12

I have a two text files: string.txt and lengths.txt

String.txt:

abcdefghijklmnopqrstuvwxyz

lengths.txt

5
4
10
7

I want to get the file

>Entry_1
abcde
>Entry_2
fghi
>Entry_3
jklmnopqrs
>Entry_4
tuvwxyz

I'm working with about 28,000 entries and they vary between 200 and 56,000 characters.

At the moment, I'm using:

start=1
end=0
i=0
while read read_l
do
    let i=i+1
    let end=end+read_l
    echo -e ">Entry_$i" >>outfile.txt
    echo "$(cut -c$start-$end String.txt)" >>outfile.txt
    let start=start+read_l
    echo $i
done <lengths.txt

But it's very inefficient. Any better ideas?

  • How about str="$(cat string.txt)"; i=0; while read j; do echo "${file:$i:$j}"; i=$((i+j)); done <length.txt ..seems fast enough as done only by shell.. – heemayl Aug 12 '15 at 11:30
  • It's not a lot faster to be honest. It's still taking quite a long time. I'm quite new to linux/programming so if you think there's a faster method not only using shell, I'm open to ideas. – user3891532 Aug 12 '15 at 11:45
  • 4
    Try { while read l<&3; do head -c"$l"; echo; done 3<lengths.txt; } <String.txt. – jimmij Aug 12 '15 at 11:58
  • @jimmij, how about sticking that into an answer – iruvar Aug 12 '15 at 12:20

4 Answers4

8

Generally, you don't want to use shell loops to process text. Here, I'd use perl:

$ perl -lpe 'read STDIN,$_,$_; print ">Entry_" . ++$n' lengths.txt < string.txt
>Entry_1
abcde
>Entry_2
fghi
>Entry_3
jklmnopqrs
>Entry_4
tuvwxyz

That's one command, that reads (with buffering so a lot more efficiently than the shell's read command that reads one byte (or a few bytes for regular files) at a time) both files only once (without storing them full in memory), so is going to be several orders of magnitude more efficient than solutions that run external commands in a shell loop.
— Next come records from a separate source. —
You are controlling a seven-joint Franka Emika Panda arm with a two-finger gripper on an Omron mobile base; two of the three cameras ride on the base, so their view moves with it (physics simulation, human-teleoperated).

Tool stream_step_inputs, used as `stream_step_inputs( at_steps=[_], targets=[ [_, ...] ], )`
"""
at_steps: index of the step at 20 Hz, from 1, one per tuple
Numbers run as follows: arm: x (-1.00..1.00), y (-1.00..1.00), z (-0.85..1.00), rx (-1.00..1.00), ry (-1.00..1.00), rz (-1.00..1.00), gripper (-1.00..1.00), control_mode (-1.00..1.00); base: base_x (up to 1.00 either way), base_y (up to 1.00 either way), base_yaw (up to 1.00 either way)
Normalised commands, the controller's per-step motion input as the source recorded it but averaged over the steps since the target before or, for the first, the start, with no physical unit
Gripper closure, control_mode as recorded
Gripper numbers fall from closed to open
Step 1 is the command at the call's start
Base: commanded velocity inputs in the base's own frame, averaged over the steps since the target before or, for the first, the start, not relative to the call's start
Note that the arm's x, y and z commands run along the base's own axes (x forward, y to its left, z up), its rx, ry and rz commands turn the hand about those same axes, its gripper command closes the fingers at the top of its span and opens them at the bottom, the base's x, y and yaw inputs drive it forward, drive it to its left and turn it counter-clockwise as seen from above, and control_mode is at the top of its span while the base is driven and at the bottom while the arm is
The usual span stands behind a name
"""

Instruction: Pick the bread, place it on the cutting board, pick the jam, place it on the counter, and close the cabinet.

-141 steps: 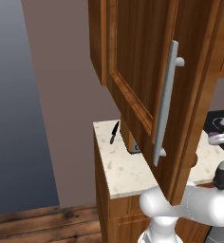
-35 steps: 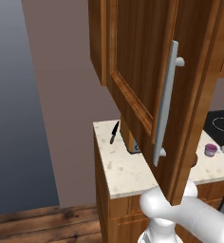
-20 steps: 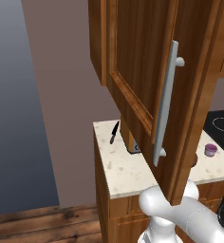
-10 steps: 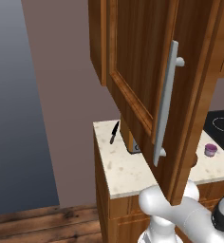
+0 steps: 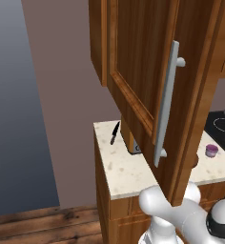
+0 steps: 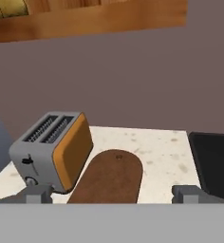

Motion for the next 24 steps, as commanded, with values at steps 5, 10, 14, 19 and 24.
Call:
stream_step_inputs(
  at_steps=[5,10,14,19,24],
  targets=[
    [-0.08,0.4,0.21,0.0,0.0,0.0,-1.0,-1.0,0.0,0.0,0.0],
    [-0.16,0.34,0.03,0.0,0.0,0.01,-1.0,-1.0,0.0,0.0,0.0],
    [-0.27,0.4,0.05,0.0,0.0,0.01,-1.0,-1.0,0.0,0.0,0.0],
    [-0.2,0.47,0.09,0.0,0.0,0.0,-1.0,-1.0,0.0,0.0,0.0],
    [-0.16,0.54,0.11,0.0,0.0,0.0,-1.0,-1.0,0.0,0.0,0.0]
  ],
)
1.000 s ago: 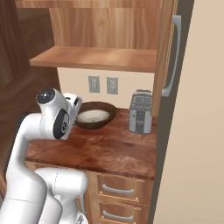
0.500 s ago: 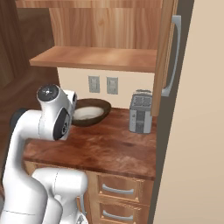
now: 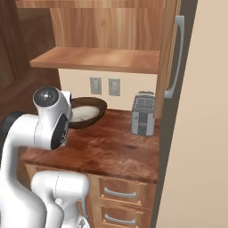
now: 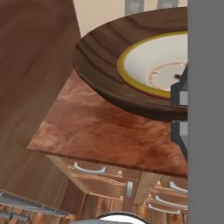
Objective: Pick up the bowls on the counter and stack them on top of one another in the open cabinet. Place the smaller bowl on top of the larger bowl.
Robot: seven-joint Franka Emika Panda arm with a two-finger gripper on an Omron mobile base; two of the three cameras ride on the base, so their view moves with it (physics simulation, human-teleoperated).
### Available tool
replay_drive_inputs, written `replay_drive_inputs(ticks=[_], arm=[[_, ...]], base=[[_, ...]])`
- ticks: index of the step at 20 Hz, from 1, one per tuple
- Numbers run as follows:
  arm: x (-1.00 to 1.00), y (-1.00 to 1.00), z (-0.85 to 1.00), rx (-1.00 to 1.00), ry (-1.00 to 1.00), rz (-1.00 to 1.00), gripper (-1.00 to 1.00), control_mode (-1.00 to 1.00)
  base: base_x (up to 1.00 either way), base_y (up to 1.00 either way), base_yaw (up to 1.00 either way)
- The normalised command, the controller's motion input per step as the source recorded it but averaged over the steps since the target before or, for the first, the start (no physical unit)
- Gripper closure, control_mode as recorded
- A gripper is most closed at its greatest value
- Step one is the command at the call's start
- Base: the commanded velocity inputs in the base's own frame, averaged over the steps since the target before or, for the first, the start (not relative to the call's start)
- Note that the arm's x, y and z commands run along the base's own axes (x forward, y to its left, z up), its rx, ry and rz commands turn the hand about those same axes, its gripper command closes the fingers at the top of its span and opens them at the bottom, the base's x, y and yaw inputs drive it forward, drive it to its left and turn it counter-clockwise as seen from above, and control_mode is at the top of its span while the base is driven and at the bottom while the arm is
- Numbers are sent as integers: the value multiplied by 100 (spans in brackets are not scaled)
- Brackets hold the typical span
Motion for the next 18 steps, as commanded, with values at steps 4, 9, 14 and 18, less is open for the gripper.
replay_drive_inputs(ticks=[4, 9, 14, 18], arm=[[-28, 0, 37, 0, -4, 11, 100, -100], [-22, 0, 43, 0, -3, 8, 100, -100], [-11, 0, 39, 0, -4, 6, 100, -100], [-1, 0, 41, 2, -5, 4, 100, -100]], base=[[0, 0, 0], [0, 0, 0], [0, 0, 0], [0, 0, 0]])
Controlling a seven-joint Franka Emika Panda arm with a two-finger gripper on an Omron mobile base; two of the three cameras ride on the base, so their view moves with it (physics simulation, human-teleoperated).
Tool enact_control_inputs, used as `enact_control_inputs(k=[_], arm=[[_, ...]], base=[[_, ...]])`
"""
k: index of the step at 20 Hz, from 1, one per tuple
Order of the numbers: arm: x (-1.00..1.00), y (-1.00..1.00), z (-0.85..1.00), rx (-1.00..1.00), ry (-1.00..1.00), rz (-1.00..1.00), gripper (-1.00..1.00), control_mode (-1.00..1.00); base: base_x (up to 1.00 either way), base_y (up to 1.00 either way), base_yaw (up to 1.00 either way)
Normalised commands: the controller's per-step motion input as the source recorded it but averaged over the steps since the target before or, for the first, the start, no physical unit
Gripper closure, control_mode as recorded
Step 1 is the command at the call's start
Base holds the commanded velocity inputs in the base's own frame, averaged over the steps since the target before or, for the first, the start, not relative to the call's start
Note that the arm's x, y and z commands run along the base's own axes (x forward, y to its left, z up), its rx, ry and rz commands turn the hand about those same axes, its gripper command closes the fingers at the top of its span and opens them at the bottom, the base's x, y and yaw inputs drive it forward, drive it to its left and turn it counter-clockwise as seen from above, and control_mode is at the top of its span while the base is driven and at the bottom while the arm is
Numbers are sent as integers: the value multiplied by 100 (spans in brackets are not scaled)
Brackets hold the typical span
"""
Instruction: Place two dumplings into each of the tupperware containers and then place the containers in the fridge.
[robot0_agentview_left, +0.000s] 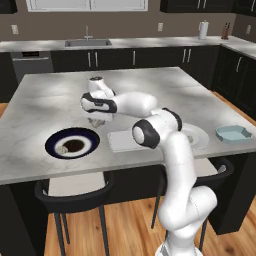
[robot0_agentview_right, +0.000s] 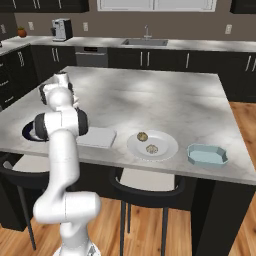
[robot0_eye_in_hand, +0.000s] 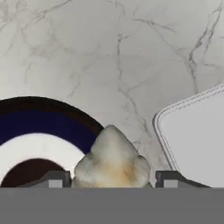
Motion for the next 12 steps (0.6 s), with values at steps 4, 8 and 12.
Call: enact_control_inputs(k=[4,8,12], arm=[[-10,-100,4,13,0,-32,100,-100],[-36,-100,-23,3,0,-30,100,-100],[-62,-100,-8,3,-1,-26,100,-100]], base=[[0,0,0],[0,0,0],[0,0,0]])
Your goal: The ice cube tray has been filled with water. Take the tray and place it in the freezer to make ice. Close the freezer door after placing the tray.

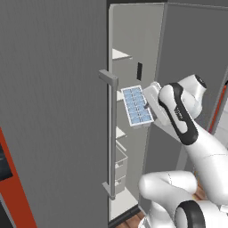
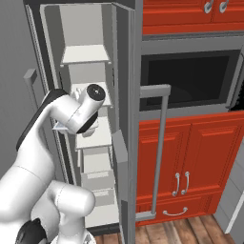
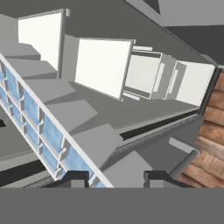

(add the -C option if those numbers should be numbers of characters in the current locale as opposed to number of bytes. For ASCII characters like in your sample, that won't make any difference).

  • That's a convoluted reuse of $_ as both output and input parameter to read, but it reduces the byte count in the script. – Jonathan Leffler Aug 12 '15 at 14:49
  • In a quick test (the OP's sample repeated 100000 times), I find this solution is about 1200 times as fast as @jimmij's (0.3 seconds vs 6 minutes (with bash, 16 seconds with PATH=/opt/ast/bin:$PATH ksh93)). – Stéphane Chazelas Aug 13 '15 at 11:12
7

You can do

{
  while read l<&3; do
    {
      head -c"$l"
      echo
    } 3<&-
  done 3<lengths.txt
} <String.txt

It requires some explanation:

The main idea is to use { head ; } <file and is derived from the underestimated @mikeserv answer. However in this case we need to use many heads, so while loop is introduced and a little bit of tweaking with file descriptors in order to pass to head input from both files (file String.txt as a main file to process and lines from length.txt as an argument to -c option). The idea is that benefit in speed should come from not needing to seek through the String.txt each time a command like head or cut is invoked. The echo is just to print newline after each iteration.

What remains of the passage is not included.